- Your task
Starting with the line that contains "Ground the black drawer", copy every remaining line of the data below exactly, the last one included.

- Material for this task
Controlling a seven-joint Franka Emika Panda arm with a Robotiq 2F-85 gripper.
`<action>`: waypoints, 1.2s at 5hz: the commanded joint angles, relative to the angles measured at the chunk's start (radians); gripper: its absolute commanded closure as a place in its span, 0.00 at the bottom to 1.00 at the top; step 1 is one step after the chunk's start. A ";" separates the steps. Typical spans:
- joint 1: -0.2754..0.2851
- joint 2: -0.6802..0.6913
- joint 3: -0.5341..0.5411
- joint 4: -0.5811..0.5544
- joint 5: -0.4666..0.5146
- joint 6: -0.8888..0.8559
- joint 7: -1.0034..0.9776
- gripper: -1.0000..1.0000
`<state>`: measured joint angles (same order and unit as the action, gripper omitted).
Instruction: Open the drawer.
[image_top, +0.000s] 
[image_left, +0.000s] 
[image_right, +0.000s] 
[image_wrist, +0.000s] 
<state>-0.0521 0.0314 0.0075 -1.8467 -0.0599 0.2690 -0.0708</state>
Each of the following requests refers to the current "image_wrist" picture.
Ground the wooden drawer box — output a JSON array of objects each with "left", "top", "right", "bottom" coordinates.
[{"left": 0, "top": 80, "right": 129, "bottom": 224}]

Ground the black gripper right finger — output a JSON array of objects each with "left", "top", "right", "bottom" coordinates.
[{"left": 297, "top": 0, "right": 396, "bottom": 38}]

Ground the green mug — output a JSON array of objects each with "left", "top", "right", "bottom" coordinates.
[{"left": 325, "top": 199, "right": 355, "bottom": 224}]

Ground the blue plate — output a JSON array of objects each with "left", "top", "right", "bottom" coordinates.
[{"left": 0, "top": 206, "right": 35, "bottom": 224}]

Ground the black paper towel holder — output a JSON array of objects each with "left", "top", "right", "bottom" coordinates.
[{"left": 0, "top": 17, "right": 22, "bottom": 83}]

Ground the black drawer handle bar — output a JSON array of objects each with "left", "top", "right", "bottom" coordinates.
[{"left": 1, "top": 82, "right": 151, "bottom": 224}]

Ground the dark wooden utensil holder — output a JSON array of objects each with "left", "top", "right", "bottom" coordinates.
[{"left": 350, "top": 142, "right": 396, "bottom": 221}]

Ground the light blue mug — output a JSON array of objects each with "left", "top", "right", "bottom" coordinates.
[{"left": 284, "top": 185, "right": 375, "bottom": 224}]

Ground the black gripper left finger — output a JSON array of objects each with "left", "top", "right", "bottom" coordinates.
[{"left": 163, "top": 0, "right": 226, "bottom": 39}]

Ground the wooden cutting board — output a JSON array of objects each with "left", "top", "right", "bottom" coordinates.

- Task response
Ground the black drawer handle bar — output a JSON array of objects each with "left", "top", "right", "bottom" coordinates.
[{"left": 1, "top": 82, "right": 151, "bottom": 224}]

Ground the dark wooden utensil holder — output a JSON array of objects each with "left", "top", "right", "bottom" coordinates.
[{"left": 350, "top": 142, "right": 396, "bottom": 221}]

Ground the light blue mug — output a JSON array of objects each with "left", "top", "right", "bottom" coordinates.
[{"left": 284, "top": 185, "right": 375, "bottom": 224}]

Ground the black gripper left finger — output a JSON array of objects each with "left", "top", "right", "bottom" coordinates.
[{"left": 163, "top": 0, "right": 226, "bottom": 39}]

Ground the wooden cutting board — output a JSON array of objects each with "left", "top", "right", "bottom" coordinates.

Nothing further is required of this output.